Localizing the temporal boundary of a moment from video collections considering both efficiency and accuracy is much more challenging than prior tasks. A simple way is to scale those methods of moment retrieval in a single video [35, 1113] to the large video collections and generate confidence score for the predicted moment in each video. However, due to the sophisticated network architecture of those proposed methods, generating candidate moments and its corresponding confidence score video by video are expensive, time-consuming and unrealistic. A smarter way is to efficiently search a most relevant video for moment retrieval but it is also greatly limited by video-level alignment and ignores the benefits of fine-grained alignment. Another way is to break a video into a short sequence of clips and align the clips of target moment to the given textual query with a clip-alignment loss [14]. Despite faster retrieval, coarsely aligning the clips of target moment with query ignores the global contextual information of the video, leading to insufficient understanding of video contents. Also, treating different clips in the same video separately raises two crucial challenges: semantic misalignment and structural misalignment [12], which is not helpful for accurate retrieval.

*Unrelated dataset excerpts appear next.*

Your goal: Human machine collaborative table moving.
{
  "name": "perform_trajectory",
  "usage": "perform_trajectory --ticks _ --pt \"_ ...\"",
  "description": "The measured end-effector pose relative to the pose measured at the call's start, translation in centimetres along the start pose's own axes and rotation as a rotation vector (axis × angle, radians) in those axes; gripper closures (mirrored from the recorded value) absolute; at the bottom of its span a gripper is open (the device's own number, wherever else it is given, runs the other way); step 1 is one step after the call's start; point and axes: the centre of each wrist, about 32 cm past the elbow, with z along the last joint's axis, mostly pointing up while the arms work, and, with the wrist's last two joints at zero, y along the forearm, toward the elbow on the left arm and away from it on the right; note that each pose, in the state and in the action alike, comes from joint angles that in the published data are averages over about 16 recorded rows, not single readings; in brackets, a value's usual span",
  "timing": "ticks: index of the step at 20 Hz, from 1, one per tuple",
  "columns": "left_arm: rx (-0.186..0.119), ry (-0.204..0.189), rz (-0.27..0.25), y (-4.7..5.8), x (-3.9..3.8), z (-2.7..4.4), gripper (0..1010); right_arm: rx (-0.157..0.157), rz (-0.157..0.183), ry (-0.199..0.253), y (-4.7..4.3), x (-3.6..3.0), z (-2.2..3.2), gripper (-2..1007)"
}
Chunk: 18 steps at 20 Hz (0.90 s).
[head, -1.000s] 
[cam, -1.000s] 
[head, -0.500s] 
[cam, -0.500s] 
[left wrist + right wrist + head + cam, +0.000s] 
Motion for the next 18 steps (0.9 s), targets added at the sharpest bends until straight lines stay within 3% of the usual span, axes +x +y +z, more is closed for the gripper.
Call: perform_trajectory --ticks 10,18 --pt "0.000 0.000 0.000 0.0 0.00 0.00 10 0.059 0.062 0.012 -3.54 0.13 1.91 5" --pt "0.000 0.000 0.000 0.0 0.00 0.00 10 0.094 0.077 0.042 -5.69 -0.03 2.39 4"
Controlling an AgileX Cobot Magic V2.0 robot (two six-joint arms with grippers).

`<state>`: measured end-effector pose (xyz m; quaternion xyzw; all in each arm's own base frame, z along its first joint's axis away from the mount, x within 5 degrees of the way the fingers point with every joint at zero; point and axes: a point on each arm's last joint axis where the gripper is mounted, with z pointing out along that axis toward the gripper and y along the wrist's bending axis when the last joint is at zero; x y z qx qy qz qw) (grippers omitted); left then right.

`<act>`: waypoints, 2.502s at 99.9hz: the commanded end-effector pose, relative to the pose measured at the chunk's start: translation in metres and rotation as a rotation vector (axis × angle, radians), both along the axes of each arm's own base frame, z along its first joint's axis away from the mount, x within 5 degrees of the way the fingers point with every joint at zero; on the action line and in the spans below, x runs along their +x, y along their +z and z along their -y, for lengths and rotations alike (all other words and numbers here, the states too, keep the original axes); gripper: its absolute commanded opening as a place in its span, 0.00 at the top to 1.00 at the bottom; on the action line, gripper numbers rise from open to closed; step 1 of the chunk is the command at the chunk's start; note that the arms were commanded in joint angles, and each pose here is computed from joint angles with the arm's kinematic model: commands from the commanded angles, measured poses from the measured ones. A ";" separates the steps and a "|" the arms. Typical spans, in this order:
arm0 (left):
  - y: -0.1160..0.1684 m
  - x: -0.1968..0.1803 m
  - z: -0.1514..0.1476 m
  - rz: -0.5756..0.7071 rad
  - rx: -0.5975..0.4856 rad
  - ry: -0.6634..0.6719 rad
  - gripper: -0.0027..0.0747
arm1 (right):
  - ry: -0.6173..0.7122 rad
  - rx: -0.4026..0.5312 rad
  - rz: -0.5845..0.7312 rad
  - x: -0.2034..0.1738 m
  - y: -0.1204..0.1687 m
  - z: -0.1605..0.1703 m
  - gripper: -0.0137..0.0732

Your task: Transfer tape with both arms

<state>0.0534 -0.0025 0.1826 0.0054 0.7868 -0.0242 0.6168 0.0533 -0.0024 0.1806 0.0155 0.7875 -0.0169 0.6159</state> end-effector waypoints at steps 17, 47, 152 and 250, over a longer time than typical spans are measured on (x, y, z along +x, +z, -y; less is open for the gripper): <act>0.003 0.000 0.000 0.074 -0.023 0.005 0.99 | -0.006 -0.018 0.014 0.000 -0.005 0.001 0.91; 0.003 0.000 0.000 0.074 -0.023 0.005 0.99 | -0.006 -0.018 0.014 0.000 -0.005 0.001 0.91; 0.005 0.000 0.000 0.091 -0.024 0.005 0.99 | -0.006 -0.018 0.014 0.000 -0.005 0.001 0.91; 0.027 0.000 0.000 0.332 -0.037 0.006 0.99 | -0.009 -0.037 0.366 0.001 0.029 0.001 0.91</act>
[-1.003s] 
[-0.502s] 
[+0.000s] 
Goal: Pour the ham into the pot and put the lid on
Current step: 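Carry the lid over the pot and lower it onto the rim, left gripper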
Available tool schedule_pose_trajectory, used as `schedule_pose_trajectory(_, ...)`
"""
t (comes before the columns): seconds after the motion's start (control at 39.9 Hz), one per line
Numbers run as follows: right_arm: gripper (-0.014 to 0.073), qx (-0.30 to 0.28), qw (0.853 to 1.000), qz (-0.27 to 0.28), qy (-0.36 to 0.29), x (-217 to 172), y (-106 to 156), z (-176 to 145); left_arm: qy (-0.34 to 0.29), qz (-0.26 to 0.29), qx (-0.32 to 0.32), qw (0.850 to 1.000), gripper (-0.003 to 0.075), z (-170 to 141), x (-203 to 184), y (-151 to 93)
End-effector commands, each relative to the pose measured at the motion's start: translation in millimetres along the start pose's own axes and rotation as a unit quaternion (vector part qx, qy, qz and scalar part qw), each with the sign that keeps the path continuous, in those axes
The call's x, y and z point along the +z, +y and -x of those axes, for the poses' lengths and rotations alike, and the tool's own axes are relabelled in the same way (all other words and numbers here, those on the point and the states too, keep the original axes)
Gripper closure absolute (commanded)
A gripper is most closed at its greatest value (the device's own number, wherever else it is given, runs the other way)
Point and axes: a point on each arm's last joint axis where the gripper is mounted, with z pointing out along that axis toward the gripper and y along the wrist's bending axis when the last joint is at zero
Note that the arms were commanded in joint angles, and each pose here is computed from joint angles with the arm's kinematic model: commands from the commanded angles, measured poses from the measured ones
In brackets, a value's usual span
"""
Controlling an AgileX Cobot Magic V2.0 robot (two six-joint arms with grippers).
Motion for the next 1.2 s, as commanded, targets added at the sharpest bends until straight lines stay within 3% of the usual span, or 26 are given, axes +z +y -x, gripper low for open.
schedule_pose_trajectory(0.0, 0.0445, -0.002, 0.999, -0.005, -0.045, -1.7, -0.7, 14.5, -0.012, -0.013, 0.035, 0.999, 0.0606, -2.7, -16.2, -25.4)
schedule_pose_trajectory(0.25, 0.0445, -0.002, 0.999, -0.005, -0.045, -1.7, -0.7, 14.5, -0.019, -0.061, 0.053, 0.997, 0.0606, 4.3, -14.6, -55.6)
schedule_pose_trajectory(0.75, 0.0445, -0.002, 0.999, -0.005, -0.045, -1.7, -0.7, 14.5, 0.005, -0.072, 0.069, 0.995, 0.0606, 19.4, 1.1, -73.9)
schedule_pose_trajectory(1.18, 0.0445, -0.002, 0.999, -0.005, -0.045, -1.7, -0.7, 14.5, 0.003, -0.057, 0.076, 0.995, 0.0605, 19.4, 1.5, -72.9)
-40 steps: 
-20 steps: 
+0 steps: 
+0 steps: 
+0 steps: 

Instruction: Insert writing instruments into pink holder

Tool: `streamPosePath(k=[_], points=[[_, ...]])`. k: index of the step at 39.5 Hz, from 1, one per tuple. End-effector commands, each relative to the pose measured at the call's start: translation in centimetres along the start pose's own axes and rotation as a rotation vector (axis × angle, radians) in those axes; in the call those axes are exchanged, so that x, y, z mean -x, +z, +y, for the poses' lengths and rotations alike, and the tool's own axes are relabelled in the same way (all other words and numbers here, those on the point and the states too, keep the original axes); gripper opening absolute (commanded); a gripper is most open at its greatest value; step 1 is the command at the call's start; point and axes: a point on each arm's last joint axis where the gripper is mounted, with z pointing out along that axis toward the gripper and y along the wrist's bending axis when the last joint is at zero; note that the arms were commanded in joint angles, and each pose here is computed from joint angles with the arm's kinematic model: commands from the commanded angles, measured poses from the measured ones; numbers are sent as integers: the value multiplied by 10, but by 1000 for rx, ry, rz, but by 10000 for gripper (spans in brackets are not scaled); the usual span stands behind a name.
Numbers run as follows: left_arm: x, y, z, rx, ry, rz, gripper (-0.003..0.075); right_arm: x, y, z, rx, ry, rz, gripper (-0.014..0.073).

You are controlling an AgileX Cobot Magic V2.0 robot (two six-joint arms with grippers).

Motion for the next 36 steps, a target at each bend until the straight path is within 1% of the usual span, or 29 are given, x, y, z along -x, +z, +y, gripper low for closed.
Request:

To tackle these challenges and achieve an optimal balance between speed and accuracy, we propose the Coarse-to-Fine Alignment Network (CFAN). This approach decomposes the original problem into two interrelated and mutually enhancing subtasks: video retrieval from a video collection and moment retrieval within a single video. Instead of merely selecting a video for moment prediction or directly searching for the target clip in a clip database [14], we first efficiently retrieve a small candidate set of videos by learning a shared visual-semantic space for video alignment. We then design an advanced cross-modal interaction mechanism to refine the fine-grained alignment between candidate proposals, video frames, and the query. The video alignment step also serves as auxiliary guidance to enhance this process. The fine-grained alignment further acts as a guided gating mechanism, emphasizing key content relevant to the query and refining the learned visual-semantic space. By integrating multi-level coarse-to-fine alignment information across the two subtasks, our method fully leverages both the global contextual information of videos and the detailed correspondence between frames and the query. This comprehensive interaction enables more accurate and efficient retrieval.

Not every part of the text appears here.